Un résultat dans lequel Radek Kebrle ne croyait pas forcément il y a un peu plus de deux ans de cela. Présent samedi dernier dans la loge réservée à l’entourage de Petra Kvitová à la Rod Laver Arena, le chirurgien a grandement contribué au rétablissement de la joueuse, gravement blessée à la main gauche suite à une agression au couteau à son domicile en décembre 2016. Touchée aux cinq doigts et à deux nerfs de la main avec laquelle elle tient sa raquette, la Tchèque est restée éloignée des courts cinq mois durant jusqu’à son retour à Roland-Garros en 2017. Et selon Radek Kebrle, qui a opéré Kvitová, son absence aurait pu être beaucoup plus longue :

« Cette blessure aurait vraiment pu menacer la suite de sa carrière.

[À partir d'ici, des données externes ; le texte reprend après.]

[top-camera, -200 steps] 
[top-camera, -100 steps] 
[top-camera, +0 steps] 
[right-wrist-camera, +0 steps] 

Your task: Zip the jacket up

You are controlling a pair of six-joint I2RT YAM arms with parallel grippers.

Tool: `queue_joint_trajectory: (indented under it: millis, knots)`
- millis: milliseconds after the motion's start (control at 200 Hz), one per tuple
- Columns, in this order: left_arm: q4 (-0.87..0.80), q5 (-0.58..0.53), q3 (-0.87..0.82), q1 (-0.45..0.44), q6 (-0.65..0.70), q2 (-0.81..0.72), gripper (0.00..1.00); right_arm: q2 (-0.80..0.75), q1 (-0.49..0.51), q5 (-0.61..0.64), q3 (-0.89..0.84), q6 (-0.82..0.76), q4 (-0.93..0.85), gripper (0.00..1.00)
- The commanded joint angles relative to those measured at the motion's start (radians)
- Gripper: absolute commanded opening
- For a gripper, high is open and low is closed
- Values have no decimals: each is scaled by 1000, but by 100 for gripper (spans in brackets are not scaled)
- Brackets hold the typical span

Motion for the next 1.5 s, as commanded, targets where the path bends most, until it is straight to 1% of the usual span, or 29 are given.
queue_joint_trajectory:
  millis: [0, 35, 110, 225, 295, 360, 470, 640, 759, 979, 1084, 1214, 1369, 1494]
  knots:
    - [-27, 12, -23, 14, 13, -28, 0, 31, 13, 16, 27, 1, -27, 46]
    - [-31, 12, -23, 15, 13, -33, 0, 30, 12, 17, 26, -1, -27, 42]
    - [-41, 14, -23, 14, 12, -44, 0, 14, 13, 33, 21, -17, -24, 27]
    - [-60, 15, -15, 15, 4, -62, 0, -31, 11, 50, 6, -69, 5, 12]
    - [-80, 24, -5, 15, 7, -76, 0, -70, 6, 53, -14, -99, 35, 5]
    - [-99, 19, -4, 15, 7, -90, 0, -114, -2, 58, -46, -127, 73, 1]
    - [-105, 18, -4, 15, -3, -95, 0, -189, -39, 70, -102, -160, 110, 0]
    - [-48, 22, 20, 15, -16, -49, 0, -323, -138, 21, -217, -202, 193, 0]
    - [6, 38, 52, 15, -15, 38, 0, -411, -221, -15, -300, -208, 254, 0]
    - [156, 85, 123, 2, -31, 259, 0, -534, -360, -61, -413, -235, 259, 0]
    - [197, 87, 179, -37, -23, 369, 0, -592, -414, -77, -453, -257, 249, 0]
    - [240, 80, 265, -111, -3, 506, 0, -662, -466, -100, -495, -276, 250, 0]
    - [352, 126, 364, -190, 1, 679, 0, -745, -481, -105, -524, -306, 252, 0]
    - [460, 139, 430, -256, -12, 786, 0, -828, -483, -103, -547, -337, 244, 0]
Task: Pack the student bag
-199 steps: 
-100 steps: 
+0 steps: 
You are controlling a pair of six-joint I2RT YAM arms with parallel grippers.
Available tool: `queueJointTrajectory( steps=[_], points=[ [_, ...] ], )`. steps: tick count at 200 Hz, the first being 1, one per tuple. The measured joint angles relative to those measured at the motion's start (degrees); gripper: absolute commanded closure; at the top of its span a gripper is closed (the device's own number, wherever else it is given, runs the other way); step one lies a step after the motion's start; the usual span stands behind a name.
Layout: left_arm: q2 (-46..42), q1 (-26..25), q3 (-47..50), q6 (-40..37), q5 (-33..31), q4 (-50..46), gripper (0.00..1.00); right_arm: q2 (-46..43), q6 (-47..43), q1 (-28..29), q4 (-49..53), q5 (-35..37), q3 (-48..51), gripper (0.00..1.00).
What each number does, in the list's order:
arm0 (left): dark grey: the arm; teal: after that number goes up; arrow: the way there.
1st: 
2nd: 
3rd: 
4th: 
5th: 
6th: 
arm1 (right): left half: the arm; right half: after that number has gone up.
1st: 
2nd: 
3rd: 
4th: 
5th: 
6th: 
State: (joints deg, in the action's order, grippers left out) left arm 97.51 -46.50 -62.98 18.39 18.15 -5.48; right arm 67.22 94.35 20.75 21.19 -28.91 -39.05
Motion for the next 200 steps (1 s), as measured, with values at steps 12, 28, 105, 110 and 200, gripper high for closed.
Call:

Je dirais qu’il y avait 5 % de chances que Petra retrouve un niveau convenable. Je n’avais bien entendu encore jamais été confronté à ce type de problème chez un joueur de tennis. Si quelqu’un avait parié à l’époque sur un retour de Petra à la compétition, qui plus est à un tel niveau, il serait devenu millionnaire. »

Apparue très affutée à Melbourne, Petra Kvitová, c’est une évidence, a retrouvé toutes ses sensations. Grâce aussi au titre décroché à Sydney mi-janvier, elle figure depuis ce lundi de nouveau à la deuxième place du classement WTA (la fédération internationale de tennis féminin), un rang qu’elle avait occupé pour la dernière fois en 2011. Une nouvelle progression qui lui permet de mieux mesurer les progrès réalisés depuis sa blessure :

Radek Kebrle dans la loge réservée à l'entourage de Petra Kvitová à la Rod Laver Arena,  photo: ČTK / Martin Sidorják
« Je suis contente que le docteur ne m’ait fait part de ses craintes et de ses pronostics qu’après l’opération. S’il m’avait confié son sentiment avant ou pendant ma convalescence, peut-être mon état d’esprit n’aurait-il pas été le même. Il s’est toujours efforcé de ne pas me communiquer de mauvaises nouvelles, et cela m’a beaucoup aidée. Je suis heureuse qu’il ait pu assister à la finale aujourd’hui. Avec cette défaite, ce n’est pas tout à fait le happy end espéré, mais si je repense à d’où je viens, je me dis qu’il y a déjà eu une fin heureuse. »

Radek Kebrle en est lui aussi convaincu : cette fin heureuse n’est encore que le début d’une nouvelle histoire, peut-être plus belle encore :

Photo: 168 hodin / ČT
« Après avoir surmonté une telle épreuve, la relation que j’entretiens avec Petra est forcément très forte. Il y a eu une grande attention qui a été portée par les médias à son cas, mais la pression sur mes épaules a été énorme aussi. J’étais parfaitement conscient de quelle patiente il s’agissait et des attentes qui étaient liées à son statut. Par contre, je n’avais pas idée de l’intérêt médiatique qui allait suivre. Cela n’est pas simple du tout à gérer quand on n’y est pas habitué. Petra a donné le meilleur d’elle-même pour retrouver les courts et un niveau de jeu qui lui permette de gagner un nouveau titre en Grand Chelem et éventuellement de viser encore plus haut. Son histoire est un conte de fée et je suis depuis devenu son premier supporter. »

Qu’on se le dise donc, avec une Kvitová bel et bien de retour, Karolína Plíšková et quelques autres qui suivent derrière, le tennis tchèque, ne serait-ce que chez les femmes, a encore quelques belles années devant lui. Avec peut-être aussi d’autres finales de Grand Chelem à venir.